The results of a case-control study by Hajdarbegovic et al. revealed a negative correlation between atopic eczema and occurrence of uveitis in sarcoidosis – 12% of individuals from the sarcoidosis uveitis group had AD in comparison with 26% of subjects from the control group (p < 0.045) [59]. The association may have an immunological explanation – active T helper type 1 cells (typical of sarcoidosis) may suppress the development of atopy (of which Th2 cells are characteristic) [60]. Nevertheless, one should consider the case of a 15-year-old boy with atopic erythroderma and bilateral cataract, unilateral keratoconus and iridocyclitis reported in the literature [9].
Children
Children constitute a specific group of patients for whom AD occurs more frequently in comparison to adults [4]. There are very few reports in the current literature regarding the coexistence of ocular manifestations and AD, and the reports which are available were published several years ago.

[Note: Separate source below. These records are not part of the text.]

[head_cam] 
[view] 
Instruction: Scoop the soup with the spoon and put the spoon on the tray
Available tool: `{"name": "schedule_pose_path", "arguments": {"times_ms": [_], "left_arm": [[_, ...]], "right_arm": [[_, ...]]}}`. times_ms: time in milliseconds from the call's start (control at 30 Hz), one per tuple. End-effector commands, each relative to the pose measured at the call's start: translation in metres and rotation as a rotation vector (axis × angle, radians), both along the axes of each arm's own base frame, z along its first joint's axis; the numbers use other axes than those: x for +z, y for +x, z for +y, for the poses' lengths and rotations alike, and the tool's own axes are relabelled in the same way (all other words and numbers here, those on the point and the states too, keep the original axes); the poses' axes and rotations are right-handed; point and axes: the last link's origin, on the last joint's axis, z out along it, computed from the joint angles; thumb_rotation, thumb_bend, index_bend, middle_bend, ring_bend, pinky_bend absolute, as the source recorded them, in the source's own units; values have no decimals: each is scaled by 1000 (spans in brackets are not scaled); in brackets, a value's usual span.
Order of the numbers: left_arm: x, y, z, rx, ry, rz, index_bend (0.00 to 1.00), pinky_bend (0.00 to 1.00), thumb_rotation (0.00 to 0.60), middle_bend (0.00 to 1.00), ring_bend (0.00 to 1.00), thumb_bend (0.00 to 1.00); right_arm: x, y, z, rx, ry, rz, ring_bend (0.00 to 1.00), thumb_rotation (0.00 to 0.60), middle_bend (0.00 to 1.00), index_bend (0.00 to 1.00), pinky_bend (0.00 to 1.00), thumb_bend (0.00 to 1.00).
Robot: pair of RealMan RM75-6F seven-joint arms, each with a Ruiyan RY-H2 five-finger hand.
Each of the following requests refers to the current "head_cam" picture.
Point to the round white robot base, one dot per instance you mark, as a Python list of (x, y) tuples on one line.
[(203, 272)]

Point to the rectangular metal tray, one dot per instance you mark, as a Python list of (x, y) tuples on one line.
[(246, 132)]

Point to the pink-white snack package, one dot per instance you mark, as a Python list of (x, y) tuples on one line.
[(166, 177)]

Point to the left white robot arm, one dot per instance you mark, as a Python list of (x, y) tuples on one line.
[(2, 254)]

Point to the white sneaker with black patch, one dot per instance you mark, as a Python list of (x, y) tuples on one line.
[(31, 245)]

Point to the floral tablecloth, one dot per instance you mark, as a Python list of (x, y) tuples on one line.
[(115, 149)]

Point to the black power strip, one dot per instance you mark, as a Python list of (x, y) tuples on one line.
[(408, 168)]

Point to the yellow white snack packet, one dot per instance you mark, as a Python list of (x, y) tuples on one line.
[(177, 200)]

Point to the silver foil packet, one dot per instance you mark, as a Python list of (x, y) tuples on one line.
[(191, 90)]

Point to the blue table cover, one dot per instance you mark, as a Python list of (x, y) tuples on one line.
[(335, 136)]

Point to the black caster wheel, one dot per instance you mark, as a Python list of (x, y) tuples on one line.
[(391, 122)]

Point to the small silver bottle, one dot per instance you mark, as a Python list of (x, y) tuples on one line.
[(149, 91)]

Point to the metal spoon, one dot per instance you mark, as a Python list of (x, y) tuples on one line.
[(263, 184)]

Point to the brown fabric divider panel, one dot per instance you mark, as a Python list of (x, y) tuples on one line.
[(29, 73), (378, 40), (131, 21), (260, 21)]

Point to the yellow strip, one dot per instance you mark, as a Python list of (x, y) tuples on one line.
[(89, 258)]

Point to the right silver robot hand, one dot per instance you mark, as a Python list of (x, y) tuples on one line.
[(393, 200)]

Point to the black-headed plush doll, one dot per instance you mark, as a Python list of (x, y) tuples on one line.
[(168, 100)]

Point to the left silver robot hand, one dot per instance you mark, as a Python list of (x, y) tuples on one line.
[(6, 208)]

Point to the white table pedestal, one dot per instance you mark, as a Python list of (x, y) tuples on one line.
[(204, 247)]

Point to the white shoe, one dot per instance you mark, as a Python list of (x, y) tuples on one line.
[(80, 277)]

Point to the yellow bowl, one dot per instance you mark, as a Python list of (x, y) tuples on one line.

The rate of comorbidities (including ophthalmic complications) is reported to be significantly higher in infants with AD than in the control group (47% vs. 28%) [61]. Other sources estimate the frequency of ocular complications in AD to be approximately 16.7% [62]. In 59 children with AD studied by Carmi et al., the following conditions were observed: nuclear cataract (1 case), papillofollicular conjunctivitis (11 cases), purulent bacterial conjunctivitis (1 case), chronic atopic blepharitis (1 case), and amblyopia (1 case). No severe ocular complications were observed. The probable causes of the latter might have been the young age of the patients or mild disease form according to the SCORAD index [19]. However, based on the study results, one cannot assume that serious ocular complications do not occur in paediatric patients. The case of an 8-year-old boy with AD who rapidly developed bilateral corneal hydrops proves this point [63]. The case demonstrates the rapidity of KC progression, where KC may develop within a very short period and, therefore, ophthalmological examinations should be performed not only frequently but also during the early stages of AD, particularly in children. One should remember that the earlier KC is diagnosed, the better is the chance for halting its progression with an appropriate cure. A French study concluded that all young, allergic boys with eye-rubbing tendencies and a recent onset of corneal astigmatism should be examined regularly in order for keratoconus to be detected at an early stage [64]. Studies demonstrating the relationship between AD and cataract in young individuals have also been published [65, 66].The most frequent symptoms of AKC in paediatric patients with atopy are conjunctival hyperemia and eczema (96%) [67].
Conclusions
To date, few articles concerning the correlation between AD and its ocular manifestations have been published. This is particularly true for the paediatric population, on whom very few studies have been conducted. Therefore, more research evaluating those relationships, in particular involving children, should be performed.
Individuals with atopic dermatitis should be examined by an ophthalmologist regularly, irrespective of the dermatological severity of AD, since serious ocular complications can occur despite even mild skin changes. Table 2 presents the most serious ophthalmic complications.
Table 2.
The most serious ophthalmic complications in AD patients
Children in particular should undergo an ophthalmological examination as soon as the diagnosis of AD is established, since ocular manifestations can progress rapidly and detecting them earlier will facilitate earlier diagnosis and appropriate treatment, so that permanent ocular damage can be prevented.
It is worth mentioning that we can not only detect some abnormalities but also prevent them by, inter alia, using antibiotics pre- and intra-operatively or administering proper AD treatment aimed at minimising itching and eye-rubbing, thereby reducing the future risk of a number of diseases such as keratoconus, retinal detachment, and cataract.
Conflict of interest
The authors declare no conflict of interest.